§ **GIVEN INFORMATION**:
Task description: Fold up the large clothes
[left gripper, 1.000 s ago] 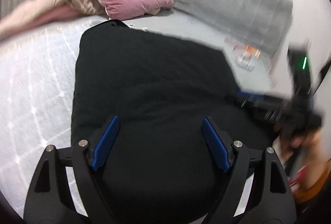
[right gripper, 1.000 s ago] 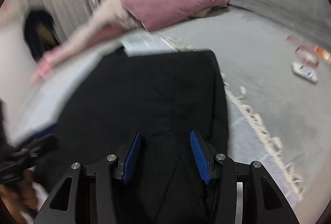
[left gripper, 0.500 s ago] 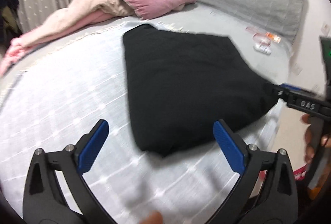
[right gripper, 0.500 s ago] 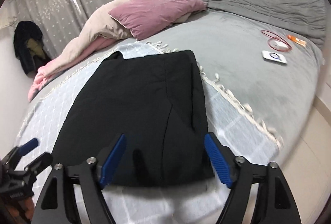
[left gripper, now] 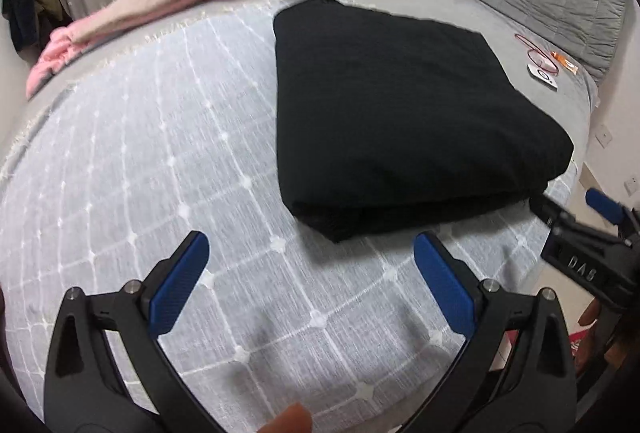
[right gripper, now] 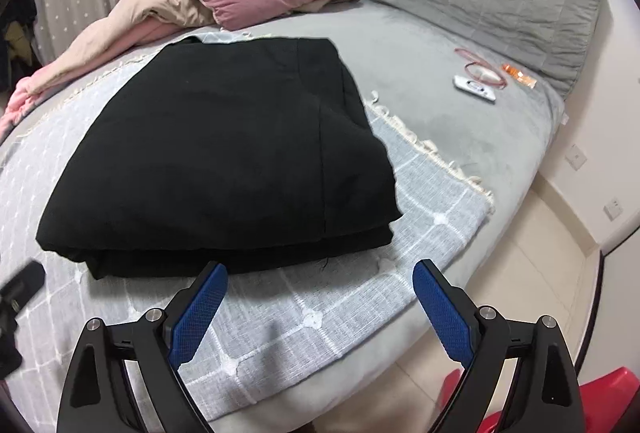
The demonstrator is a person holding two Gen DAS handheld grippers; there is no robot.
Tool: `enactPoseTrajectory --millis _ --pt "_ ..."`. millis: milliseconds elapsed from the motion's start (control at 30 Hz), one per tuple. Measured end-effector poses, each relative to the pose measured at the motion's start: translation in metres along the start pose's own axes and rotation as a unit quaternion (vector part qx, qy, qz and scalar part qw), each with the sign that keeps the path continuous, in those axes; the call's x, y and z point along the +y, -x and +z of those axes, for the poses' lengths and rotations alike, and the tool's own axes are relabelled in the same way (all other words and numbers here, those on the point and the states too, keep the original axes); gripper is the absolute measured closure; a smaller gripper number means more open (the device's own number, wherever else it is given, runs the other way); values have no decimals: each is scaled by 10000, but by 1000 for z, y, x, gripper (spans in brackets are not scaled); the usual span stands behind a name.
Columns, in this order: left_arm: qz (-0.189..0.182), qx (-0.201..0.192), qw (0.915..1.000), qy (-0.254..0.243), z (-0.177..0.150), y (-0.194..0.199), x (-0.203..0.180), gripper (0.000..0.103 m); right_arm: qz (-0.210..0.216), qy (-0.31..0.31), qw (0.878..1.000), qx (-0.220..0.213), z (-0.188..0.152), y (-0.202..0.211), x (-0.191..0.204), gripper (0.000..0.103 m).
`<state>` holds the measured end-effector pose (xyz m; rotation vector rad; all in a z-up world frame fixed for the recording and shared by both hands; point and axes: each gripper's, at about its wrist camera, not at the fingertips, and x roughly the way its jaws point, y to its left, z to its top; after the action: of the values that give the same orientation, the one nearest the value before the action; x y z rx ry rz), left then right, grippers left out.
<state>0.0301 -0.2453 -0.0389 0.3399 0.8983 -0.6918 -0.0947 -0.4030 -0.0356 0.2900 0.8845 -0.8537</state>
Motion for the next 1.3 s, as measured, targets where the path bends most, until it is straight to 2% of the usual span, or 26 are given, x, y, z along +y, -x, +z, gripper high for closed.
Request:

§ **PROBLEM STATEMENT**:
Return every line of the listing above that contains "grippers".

§ **REPLY**:
The demonstrator is a person holding two Gen DAS handheld grippers; there is no robot.
`<state>` holds the measured end-effector pose (xyz m; rotation vector rad; all in a z-up world frame fixed for the recording and shared by both hands; point and axes: each gripper's, at about its wrist camera, not at the fingertips, and x roughly the way its jaws point, y to its left, z to its top; after the action: of the values that give the same orientation, the one nearest the value before the action; x y z rx ry rz), left then right, grippers left out.

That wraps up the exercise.